But now I feel like a massive moron for not using what God gave me to bank some buck when my body was at the zenith of its suppleness. I have finally come to the conclusion that nude models are the most intelligent people in the world - they are hot AND they are geniuses. They realize that money means the difference between a good life and a bad life, and if you want a good life, why be proud? Why spout off about the integrity of intelligence and the goodness in bettering your mind, why bother to be an intellectual when it doesn't matter AT ALL how smart you are if you're living under an overpass and eating out of dumpsters?
And even beyond being smart - why force yourself to work 60+ hours a week for the good life when all you need do is take your clothes off and earn the same amount?

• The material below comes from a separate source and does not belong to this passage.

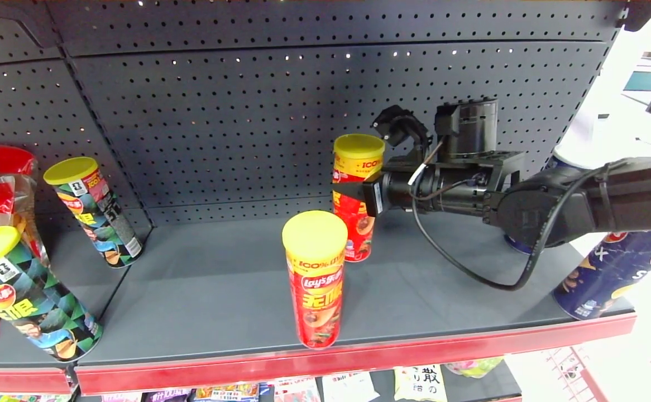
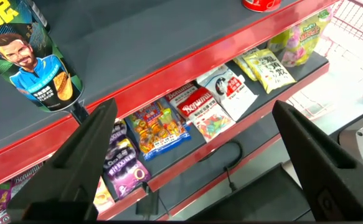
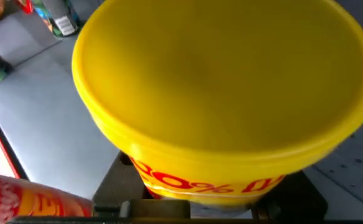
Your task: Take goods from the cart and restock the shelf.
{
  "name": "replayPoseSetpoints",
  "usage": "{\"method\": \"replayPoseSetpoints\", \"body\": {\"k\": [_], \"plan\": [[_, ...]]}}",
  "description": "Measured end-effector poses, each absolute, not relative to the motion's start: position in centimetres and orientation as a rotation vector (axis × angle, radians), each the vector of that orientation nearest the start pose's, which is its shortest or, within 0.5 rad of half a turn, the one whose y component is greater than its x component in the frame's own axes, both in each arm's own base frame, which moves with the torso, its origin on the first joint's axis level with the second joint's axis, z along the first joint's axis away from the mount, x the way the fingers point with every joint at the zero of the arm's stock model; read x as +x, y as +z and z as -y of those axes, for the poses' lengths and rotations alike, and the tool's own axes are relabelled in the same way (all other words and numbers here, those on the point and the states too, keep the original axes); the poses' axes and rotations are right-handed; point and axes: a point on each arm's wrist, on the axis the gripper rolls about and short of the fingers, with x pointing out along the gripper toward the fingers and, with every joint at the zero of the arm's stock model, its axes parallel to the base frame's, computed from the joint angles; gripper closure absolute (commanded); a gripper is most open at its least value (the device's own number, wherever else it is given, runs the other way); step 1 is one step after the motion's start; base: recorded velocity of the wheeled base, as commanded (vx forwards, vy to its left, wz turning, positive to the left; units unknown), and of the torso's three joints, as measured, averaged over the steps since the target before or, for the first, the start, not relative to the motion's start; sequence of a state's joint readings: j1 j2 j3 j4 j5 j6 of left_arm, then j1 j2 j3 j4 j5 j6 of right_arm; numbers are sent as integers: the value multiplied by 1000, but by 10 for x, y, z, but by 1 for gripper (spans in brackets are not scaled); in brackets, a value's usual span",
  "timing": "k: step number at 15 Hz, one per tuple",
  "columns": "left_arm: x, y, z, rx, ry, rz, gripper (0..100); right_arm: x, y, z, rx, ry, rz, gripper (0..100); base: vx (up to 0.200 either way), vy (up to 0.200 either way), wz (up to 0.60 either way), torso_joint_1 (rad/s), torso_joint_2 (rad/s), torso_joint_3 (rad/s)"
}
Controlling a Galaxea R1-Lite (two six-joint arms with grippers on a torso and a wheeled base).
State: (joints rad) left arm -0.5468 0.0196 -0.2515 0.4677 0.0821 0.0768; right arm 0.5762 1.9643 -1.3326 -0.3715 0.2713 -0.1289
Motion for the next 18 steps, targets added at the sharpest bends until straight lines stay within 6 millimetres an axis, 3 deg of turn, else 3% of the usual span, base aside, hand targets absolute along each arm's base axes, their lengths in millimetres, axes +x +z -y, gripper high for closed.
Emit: {"method": "replayPoseSetpoints", "body": {"k": [7,18], "plan": [[-40,96,-26,149,-470,-210,0,348,195,-231,-157,858,-182,100,0,0,0,0,0,0],[-39,96,-26,151,-469,-216,0,356,183,-233,-154,849,-212,100,0,0,0,0,0,0]]}}
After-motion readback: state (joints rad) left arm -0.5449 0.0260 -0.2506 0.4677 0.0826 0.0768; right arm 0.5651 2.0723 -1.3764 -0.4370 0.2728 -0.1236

Well, most nude models probably don't make the same amount of money as say my boss, but they can earn enough to at least live comfortably - and all they have to do is stretch out on crushed velor blankets while naked! Jesus, I'd love to lay naked on crushed velor, but I can't afford crushed velor, and I don't have the time to lay naked on crushed velor! So to imagine doing so while getting paid for it - now that is the good life.

I used to think nude models, porn stars, and strippers were deluded and sad when they'd say things like, "I LOVE what I do for a living. It's the best job in the world!" But now I can see that I always thought like that so I could feel better about the path I chose, the path to be an intellectual instead of an object.
There's gotta be some downsides to earning a living as a sex symbol - I better see some in the comments before I decide to move to Cali and get a job as Maggie Gyllenhaal's titty double.
UPDATE: It is Sunday, and I have spent the past 7.5 hours working on this huge proposal my company has due tomorrow afternoon. And it's my first week. KILL ME PLEASE.